Il Tribunale di Ravenna si pronuncia sul test per l’attribuzione della paternità

Il Tribunale di Ravenna si è pronunciato in una causa di attribuzione della paternità intentata dalla madre di un bambino nei confronti del presunto padre. La donna ha chiesto il riconoscimento della paternità, in ordine da poter pretendere un risarcimento e un mantenimento per il figlio; l’uomo si è sempre opposto alla decisione, ha rifiutato di sottoporsi agli esami genetici per l’attribuzione della paternità, preferendo procedere per vie legali. Proprio il rifiuto dell’uomo a sottoporsi ai test ematologici lascia supporre ai giudici che sia lui effettivamente il padre del bambino: infatti, appellandosi ad una sentenza del 2015, i giudici hanno spiegato come questo comportamento da solo sia sintomatico della paternità. Inoltre, entrambi gli attori hanno confermato di aver avuto una relazione sentimentale e sessuale in un periodo corrispondente al concepimento, anche se l’uomo ha sempre insistito sul fatto che la donna, nello stesso periodo, si frequentasse con altre persone. I giudici hanno specificato che, sul piano probatorio, non è sufficiente dimostrare l’esistenza di una relazione tra la madre e il presunto padre, può invece essere decisivo il rifiuto dell’uomo di sottoporsi agli esami di laboratorio in grado di fugare ogni dubbio circa l’attribuzione della paternità.

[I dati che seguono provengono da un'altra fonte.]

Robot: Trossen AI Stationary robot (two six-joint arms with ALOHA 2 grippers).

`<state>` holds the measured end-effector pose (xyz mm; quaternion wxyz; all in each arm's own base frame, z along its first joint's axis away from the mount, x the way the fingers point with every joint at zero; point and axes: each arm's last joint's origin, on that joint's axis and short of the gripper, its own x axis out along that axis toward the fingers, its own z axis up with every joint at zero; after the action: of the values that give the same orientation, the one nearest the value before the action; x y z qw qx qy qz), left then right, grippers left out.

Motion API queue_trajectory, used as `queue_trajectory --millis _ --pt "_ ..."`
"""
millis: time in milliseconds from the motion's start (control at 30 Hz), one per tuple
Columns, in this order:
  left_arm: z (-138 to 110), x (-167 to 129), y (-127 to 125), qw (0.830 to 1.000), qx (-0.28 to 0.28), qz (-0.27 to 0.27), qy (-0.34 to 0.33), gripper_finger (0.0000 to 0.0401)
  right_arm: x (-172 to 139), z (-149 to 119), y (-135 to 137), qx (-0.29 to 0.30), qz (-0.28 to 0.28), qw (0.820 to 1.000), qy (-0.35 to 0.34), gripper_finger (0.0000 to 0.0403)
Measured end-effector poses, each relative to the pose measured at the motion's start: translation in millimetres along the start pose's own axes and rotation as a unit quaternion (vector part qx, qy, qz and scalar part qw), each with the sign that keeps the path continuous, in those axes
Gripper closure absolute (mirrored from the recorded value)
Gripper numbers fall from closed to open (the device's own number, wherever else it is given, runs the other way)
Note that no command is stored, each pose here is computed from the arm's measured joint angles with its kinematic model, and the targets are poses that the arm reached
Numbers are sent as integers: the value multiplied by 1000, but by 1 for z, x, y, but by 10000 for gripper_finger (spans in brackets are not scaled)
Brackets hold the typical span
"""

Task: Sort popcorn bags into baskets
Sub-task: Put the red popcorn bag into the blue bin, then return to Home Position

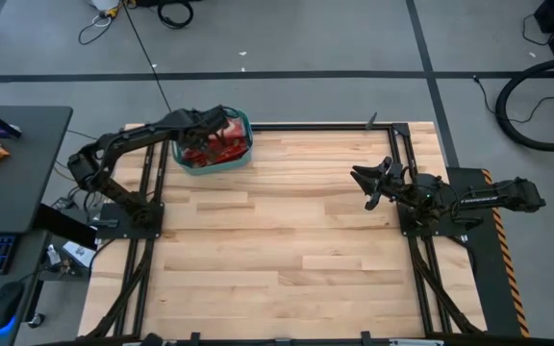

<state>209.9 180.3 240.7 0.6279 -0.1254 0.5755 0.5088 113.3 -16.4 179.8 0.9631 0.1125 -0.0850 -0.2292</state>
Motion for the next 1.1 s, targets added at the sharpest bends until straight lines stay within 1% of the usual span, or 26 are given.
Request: queue_trajectory --millis 100,167,267,300,367,433,500,533,633,733,833,900,967,1100 --pt "-3 -7 3 1000 11 -2 -5 298 0 0 0 0 0 1000 0 292" --pt "-3 -20 3 999 26 -10 -47 294 0 0 0 0 0 1000 0 292" --pt "-9 -41 3 990 33 -40 -130 293 0 0 0 0 0 1000 0 292" --pt "-12 -47 3 985 24 -55 -160 293 0 0 0 0 0 1000 0 292" --pt "-23 -51 6 977 14 -89 -194 293 0 0 0 0 0 1000 0 292" --pt "-37 -50 6 963 11 -143 -228 293 0 0 0 0 0 1000 0 292" --pt "-52 -48 3 942 5 -204 -265 292 0 0 0 0 0 1000 0 292" --pt "-59 -47 0 929 4 -239 -281 292 0 0 0 0 0 1000 0 292" --pt "-77 -44 -10 881 12 -325 -344 292 0 0 0 0 0 1000 0 292" --pt "-93 -44 -20 828 19 -381 -411 292 0 0 0 0 0 1000 0 292" --pt "-107 -43 -27 785 22 -413 -462 292 0 0 0 0 0 1000 0 292" --pt "-116 -42 -30 760 22 -426 -491 292 0 0 0 0 0 1000 0 292" --pt "-123 -40 -33 740 25 -434 -513 292 0 0 0 0 0 1000 0 292" --pt "-134 -33 -37 711 27 -441 -547 292 0 0 0 0 0 1000 0 292"
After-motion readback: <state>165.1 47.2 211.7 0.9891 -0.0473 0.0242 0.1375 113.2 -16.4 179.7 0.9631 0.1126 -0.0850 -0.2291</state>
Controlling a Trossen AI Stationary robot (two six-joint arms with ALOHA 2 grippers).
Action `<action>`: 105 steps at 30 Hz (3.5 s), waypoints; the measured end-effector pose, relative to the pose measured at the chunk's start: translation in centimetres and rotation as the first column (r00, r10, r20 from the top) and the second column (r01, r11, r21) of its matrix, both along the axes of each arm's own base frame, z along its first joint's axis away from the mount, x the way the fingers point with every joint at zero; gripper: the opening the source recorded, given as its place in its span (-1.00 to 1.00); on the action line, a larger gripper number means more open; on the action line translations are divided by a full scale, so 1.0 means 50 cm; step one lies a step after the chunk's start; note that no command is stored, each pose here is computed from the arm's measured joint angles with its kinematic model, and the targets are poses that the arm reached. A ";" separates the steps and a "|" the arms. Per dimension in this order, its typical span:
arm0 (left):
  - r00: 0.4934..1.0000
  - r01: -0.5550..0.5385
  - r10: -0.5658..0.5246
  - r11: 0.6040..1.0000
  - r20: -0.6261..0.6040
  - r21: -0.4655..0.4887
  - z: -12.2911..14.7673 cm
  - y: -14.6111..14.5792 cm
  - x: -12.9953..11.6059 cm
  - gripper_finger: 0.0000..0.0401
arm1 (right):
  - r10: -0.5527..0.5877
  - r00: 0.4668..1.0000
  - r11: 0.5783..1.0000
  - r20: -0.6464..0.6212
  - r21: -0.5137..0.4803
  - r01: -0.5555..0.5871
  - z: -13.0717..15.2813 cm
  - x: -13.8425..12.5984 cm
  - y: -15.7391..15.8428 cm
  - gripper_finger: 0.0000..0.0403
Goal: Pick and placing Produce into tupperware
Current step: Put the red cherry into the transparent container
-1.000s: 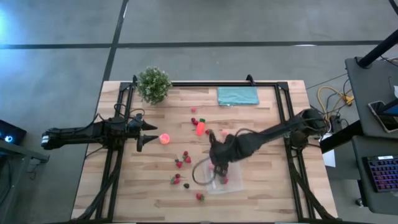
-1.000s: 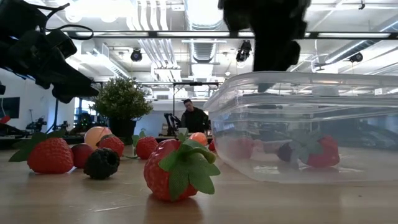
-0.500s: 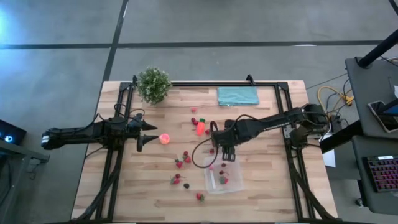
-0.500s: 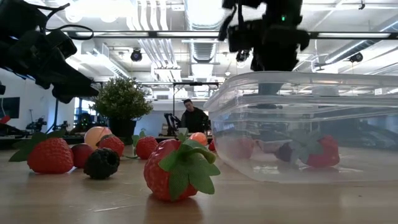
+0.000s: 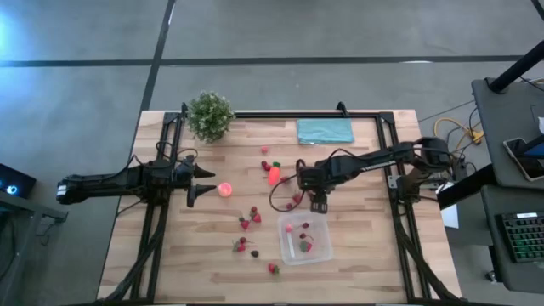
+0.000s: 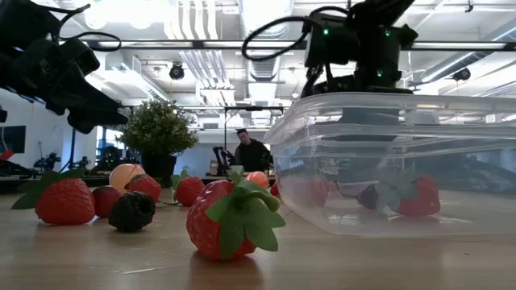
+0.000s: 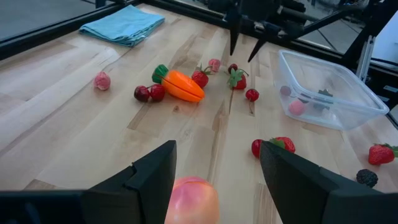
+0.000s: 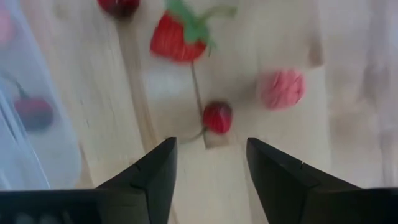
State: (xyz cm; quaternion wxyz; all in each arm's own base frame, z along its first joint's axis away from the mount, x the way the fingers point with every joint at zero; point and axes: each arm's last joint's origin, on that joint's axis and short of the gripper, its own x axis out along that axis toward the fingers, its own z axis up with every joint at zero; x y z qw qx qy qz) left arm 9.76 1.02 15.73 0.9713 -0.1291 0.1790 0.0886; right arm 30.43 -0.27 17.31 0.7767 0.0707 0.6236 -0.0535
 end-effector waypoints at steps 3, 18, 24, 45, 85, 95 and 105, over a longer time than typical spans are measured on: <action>1.000 0.000 0.000 1.000 0.000 0.000 0.000 0.000 0.000 0.08 | -0.087 0.995 0.996 0.051 0.020 0.086 0.010 0.002 -0.006 0.01; 1.000 0.000 0.000 1.000 0.000 0.000 0.000 0.000 0.000 0.08 | -0.410 0.909 0.911 0.079 0.069 0.406 -0.005 0.020 -0.011 0.12; 1.000 0.000 0.000 1.000 0.000 0.000 0.000 0.000 0.000 0.08 | -0.293 0.952 0.956 0.089 0.034 0.291 0.004 0.024 -0.011 0.12; 1.000 0.000 0.000 1.000 -0.001 0.000 0.000 0.000 0.000 0.08 | -0.242 0.969 0.970 0.053 0.036 0.240 -0.039 -0.002 -0.009 0.12; 1.000 0.000 0.000 1.000 -0.001 0.000 0.000 0.000 0.000 0.08 | -0.239 0.971 0.971 0.011 0.021 0.239 -0.067 -0.005 -0.009 -0.38; 1.000 0.000 0.000 1.000 -0.001 0.000 0.000 0.000 0.000 0.08 | -0.243 0.970 0.970 0.021 0.022 0.243 -0.058 0.002 -0.010 -0.71; 1.000 0.000 0.000 1.000 -0.001 0.000 0.000 0.000 0.000 0.08 | -0.246 0.969 0.969 0.020 0.021 0.246 0.002 0.023 -0.012 -0.73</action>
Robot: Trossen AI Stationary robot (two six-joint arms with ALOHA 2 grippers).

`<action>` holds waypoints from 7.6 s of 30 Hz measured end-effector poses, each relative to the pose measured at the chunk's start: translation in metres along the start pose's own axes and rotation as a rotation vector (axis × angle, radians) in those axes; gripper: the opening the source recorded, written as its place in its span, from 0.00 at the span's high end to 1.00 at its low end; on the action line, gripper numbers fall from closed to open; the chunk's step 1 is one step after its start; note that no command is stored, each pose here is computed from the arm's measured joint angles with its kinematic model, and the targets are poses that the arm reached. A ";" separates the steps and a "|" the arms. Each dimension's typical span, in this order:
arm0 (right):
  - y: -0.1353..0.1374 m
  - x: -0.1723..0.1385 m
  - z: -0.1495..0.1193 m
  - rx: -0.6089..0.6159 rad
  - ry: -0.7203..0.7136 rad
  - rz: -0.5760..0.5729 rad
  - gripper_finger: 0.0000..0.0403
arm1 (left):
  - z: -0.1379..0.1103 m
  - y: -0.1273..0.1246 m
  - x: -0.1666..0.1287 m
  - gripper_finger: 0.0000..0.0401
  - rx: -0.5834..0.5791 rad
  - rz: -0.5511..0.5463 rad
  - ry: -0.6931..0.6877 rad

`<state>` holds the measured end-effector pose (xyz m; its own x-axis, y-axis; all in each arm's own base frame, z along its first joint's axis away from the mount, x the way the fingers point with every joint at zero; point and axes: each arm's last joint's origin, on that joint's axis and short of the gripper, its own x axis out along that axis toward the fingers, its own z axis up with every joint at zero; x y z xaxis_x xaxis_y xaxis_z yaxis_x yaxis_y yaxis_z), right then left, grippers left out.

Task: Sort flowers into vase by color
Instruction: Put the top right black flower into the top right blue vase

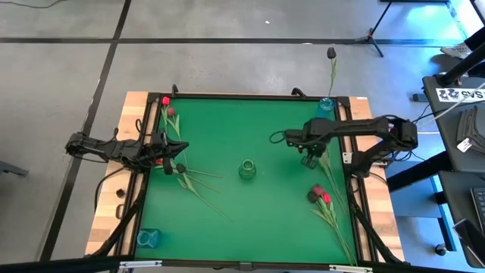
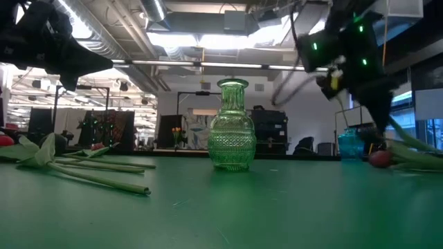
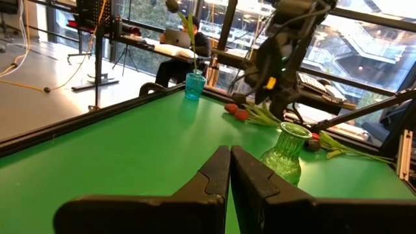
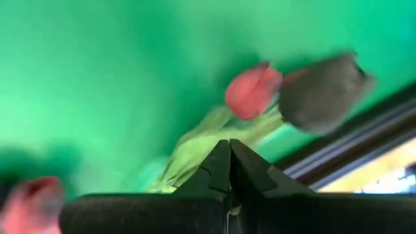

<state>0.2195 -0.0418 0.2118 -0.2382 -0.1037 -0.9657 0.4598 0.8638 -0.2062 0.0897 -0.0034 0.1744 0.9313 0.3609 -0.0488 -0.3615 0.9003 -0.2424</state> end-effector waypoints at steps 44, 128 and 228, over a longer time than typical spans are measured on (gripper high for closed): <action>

Per queste ragioni, i giudici hanno attribuito all’uomo lo status genitoriale; come conseguenza al rapporto di filiazione, il Tribunale ha stabilito un mantenimento di 200 euro mensili. L’estraneità del padre e la condotta tenuta fino al momento del processo hanno spinto i giudici ad affidare il bambino alla madre in modo esclusivo, con facoltà del padre di vederlo previa accordo con la madre; infine, è stata stabilita una cifra di risarcimento delle spese sostenute fino ad ora che l’uomo dovrà versare alla madre, pari a 3000 euro. Infine, sul padre gravano anche le spese legali sostenute dalla donna, liquidate in 1500 euro.

“[…] La tesi secondo cui il rifiuto di sottoporsi al test non potrebbe da solo costituire una prova a favore della pretesa paternità naturale è smentito da quanto affermato dalla Suprema Corte con la sentenza n. 13885 del 6 luglio 2015 secondo cui « nel giudizio promosso per l’accertamento della paternità naturale, non sussistendo un ordine gerarchico delle prove riguardanti l’accertamento giudiziale della paternità e maternità naturale, stante il tenore letterale dell’art. 269, co. 2, c.c., il rifiuto di sottoporsi ad indagini ematologiche – nella specie opposto dal preteso padre – anche in mancanza di prova dell’esistenza di rapporti sessuali fra le parti, costituisce un comportamento valutabile da parte dei giudice, ex art. 116, co. 2, c.p.c., di così elevato valore indiziario da potere, anche da solo, consentire la dimostrazione della fondatezza della domanda (cfr. Cass. 386/1999; 8677/2000; 5116/2003; 12971/2012; 11223/2014; 6025/2015) ». […]”.